◆ WHAT IS REQUIRED
Here the job is to transcribe only the lines from the one containing "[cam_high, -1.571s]" through the last line below, exactly as written; please leave out pictures.

◆ DATASET SECTION
::::::::

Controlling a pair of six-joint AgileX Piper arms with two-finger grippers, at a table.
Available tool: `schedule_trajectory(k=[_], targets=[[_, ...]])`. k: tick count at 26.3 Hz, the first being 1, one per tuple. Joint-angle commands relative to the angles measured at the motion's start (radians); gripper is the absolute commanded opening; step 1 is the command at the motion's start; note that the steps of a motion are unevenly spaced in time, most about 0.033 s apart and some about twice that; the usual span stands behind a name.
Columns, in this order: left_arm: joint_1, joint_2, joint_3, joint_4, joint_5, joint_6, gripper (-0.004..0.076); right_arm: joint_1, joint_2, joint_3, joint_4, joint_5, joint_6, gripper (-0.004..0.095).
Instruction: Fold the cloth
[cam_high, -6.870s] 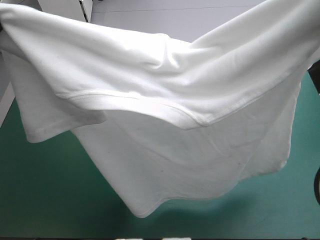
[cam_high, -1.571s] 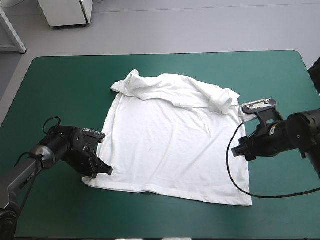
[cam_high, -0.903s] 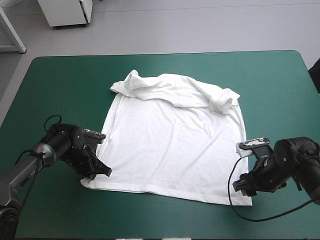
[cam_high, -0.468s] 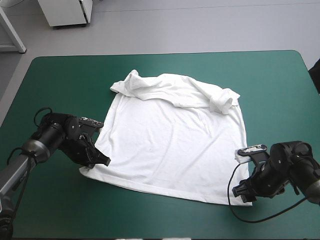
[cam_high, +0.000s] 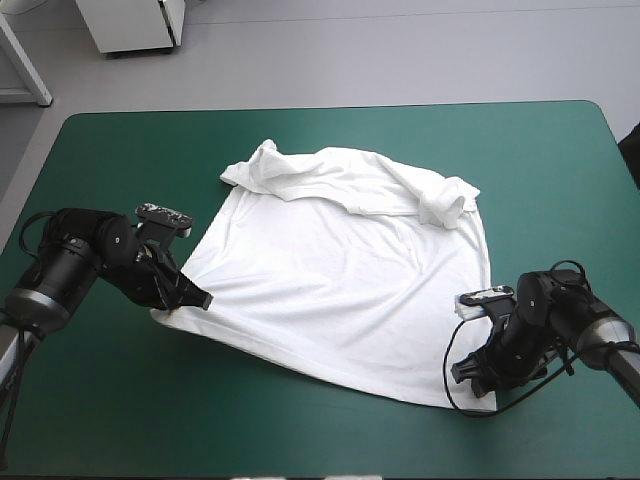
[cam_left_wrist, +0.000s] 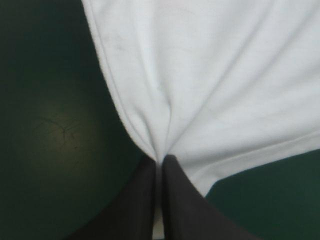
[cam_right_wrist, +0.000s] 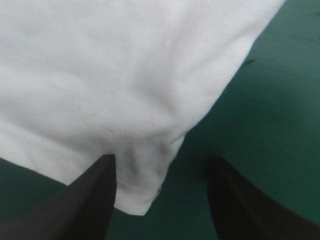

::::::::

◆ WRITTEN RESPONSE
[cam_high, -1.571s] 
[cam_high, -0.903s] 
[cam_high, -0.468s] 
[cam_high, +0.000s] 
[cam_left_wrist, +0.000s] 
[cam_right_wrist, +0.000s] 

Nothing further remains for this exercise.